Directions for this task -
Here is a block of entries. Write out its lines exactly, from the first through the one containing "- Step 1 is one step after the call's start".

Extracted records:
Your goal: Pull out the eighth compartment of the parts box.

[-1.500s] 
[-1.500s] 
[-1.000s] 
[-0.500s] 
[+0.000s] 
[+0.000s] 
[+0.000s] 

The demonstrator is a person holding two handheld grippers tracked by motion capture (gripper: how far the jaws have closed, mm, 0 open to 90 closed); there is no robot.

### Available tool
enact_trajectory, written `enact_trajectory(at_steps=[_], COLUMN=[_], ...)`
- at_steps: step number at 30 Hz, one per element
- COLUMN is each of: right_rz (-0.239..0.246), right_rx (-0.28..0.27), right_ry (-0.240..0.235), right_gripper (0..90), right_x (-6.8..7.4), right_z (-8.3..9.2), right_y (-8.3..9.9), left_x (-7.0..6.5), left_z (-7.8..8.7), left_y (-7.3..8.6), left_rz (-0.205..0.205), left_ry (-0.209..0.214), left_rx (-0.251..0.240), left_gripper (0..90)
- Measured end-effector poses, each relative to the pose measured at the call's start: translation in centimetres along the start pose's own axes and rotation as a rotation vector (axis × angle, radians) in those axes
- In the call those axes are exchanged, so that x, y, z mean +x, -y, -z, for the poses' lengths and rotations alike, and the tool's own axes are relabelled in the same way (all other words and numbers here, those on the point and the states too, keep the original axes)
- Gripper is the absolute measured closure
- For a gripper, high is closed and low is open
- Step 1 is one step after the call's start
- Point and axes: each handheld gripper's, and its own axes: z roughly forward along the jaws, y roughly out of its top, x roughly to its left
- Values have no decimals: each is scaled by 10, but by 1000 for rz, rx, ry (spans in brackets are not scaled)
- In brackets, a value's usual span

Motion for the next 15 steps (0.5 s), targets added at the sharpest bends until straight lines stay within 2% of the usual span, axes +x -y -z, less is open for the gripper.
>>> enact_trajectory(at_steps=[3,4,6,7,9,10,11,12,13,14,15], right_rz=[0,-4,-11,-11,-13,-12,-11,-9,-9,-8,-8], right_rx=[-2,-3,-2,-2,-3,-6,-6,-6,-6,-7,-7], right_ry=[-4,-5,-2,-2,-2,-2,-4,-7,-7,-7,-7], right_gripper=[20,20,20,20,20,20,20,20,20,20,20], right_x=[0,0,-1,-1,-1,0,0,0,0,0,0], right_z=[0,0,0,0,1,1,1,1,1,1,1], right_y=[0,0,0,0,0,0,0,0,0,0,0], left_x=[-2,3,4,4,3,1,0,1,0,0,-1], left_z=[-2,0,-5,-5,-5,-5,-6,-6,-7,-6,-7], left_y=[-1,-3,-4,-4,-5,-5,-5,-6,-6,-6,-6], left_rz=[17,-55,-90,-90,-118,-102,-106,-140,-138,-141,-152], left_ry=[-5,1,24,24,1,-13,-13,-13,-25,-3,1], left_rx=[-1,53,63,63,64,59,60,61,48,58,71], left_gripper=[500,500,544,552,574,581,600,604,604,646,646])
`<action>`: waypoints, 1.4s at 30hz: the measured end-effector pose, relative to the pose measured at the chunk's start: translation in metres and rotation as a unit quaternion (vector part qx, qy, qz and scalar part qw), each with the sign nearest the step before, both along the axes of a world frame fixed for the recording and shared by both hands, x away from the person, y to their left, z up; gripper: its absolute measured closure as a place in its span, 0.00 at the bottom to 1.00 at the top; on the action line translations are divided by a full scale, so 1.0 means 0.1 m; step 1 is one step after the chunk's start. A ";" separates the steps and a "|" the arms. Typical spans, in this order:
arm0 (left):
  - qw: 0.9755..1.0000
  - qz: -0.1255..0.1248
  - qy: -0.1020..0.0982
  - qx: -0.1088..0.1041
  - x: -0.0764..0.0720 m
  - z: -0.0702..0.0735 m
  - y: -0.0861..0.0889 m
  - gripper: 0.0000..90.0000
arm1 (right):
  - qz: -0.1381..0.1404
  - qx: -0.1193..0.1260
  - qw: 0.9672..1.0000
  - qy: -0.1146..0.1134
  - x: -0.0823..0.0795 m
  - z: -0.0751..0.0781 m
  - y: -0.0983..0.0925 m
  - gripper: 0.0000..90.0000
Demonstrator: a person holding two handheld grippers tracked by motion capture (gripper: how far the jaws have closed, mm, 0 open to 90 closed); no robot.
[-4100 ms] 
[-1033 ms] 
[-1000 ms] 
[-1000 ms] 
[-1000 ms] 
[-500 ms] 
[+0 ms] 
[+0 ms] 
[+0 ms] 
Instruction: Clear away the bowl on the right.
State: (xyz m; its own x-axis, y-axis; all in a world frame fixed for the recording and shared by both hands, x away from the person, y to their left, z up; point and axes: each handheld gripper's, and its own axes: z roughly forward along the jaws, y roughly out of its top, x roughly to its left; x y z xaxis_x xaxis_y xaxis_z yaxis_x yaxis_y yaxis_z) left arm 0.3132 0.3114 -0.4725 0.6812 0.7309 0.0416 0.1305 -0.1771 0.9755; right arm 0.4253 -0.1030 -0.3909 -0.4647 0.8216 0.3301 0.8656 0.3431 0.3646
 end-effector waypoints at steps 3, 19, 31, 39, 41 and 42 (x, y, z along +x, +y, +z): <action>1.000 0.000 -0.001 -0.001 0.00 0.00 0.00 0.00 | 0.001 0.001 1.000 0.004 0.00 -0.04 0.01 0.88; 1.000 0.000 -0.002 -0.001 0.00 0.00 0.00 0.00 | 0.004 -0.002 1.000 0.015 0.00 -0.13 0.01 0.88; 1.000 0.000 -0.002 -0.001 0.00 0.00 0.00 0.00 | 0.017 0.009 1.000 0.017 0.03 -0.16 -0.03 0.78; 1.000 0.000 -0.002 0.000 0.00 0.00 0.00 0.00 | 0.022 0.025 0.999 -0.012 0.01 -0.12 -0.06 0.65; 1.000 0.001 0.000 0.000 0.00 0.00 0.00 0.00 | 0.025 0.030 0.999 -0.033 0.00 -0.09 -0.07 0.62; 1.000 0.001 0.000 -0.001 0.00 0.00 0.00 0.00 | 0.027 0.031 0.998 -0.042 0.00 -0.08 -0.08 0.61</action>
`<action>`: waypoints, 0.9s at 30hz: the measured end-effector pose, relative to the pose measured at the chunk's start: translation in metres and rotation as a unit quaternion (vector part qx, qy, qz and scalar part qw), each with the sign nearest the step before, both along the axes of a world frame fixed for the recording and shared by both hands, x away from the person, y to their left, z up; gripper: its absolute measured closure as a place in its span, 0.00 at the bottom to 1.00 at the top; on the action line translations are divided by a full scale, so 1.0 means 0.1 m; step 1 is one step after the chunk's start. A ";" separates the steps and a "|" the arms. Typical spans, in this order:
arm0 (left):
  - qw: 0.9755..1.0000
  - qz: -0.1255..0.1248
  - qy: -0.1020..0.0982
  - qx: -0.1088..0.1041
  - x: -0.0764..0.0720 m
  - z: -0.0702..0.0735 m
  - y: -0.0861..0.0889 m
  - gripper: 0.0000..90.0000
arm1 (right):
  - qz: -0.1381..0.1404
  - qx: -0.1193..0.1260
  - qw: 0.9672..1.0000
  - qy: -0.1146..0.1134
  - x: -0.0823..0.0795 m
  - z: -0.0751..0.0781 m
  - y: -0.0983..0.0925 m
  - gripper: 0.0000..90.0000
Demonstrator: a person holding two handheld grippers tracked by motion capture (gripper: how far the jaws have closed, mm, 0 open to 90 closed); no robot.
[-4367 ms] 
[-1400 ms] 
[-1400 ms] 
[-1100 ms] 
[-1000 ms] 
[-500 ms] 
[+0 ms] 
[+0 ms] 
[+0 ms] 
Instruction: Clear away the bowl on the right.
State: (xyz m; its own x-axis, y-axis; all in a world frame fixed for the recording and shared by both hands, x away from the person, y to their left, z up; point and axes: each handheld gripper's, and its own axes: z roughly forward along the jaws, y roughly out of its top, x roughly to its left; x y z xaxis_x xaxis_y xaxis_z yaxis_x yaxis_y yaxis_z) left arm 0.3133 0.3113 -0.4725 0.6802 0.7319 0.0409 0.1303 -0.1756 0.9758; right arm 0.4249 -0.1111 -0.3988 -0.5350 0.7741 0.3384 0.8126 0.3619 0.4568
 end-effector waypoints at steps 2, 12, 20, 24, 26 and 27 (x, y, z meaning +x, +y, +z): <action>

Answer box -
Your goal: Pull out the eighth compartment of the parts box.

[-1.500s] 
[-1.500s] 
[-1.000s] 
[-0.500s] 
[+0.000s] 
[+0.000s] 
[+0.000s] 

The demonstrator is a person holding two handheld grippers tracked by motion capture (gripper: how far the jaws have closed, mm, 0 open to 90 closed); there is no robot.

### Available tool
enact_trajectory, written `enact_trajectory(at_steps=[_], COLUMN=[_], ...)`
- at_steps: step number at 30 Hz, one per element
- COLUMN is each of: right_rz (-0.239..0.246), right_rx (-0.28..0.27), right_ry (-0.240..0.235), right_gripper (0..90), right_x (-6.8..7.4), right_z (-8.3..9.2), right_y (-8.3..9.9), left_x (-7.0..6.5), left_z (-7.8..8.7), left_y (-7.3..8.6), left_rz (-0.205..0.205), left_ry (-0.209..0.214), left_rx (-0.251..0.240), left_gripper (0..90)
- Measured end-effector poses, each relative to the pose measured at the call's start: translation in centimetres along the start pose's own axes and rotation as a rotation vector (axis × angle, radians) in those axes
- In the call those axes are exchanged, so that x, y, z mean +x, -y, -z, for the poses' lengths and rotations alike, and the tool's own axes are relabelled in the same way (all other words and numbers here, those on the point and the states too, keep the original axes)
- Gripper is the absolute measured closure
- For a gripper, high is closed and low is open
- Step 1 is one step after the call's start

None of the exercise remains to be done.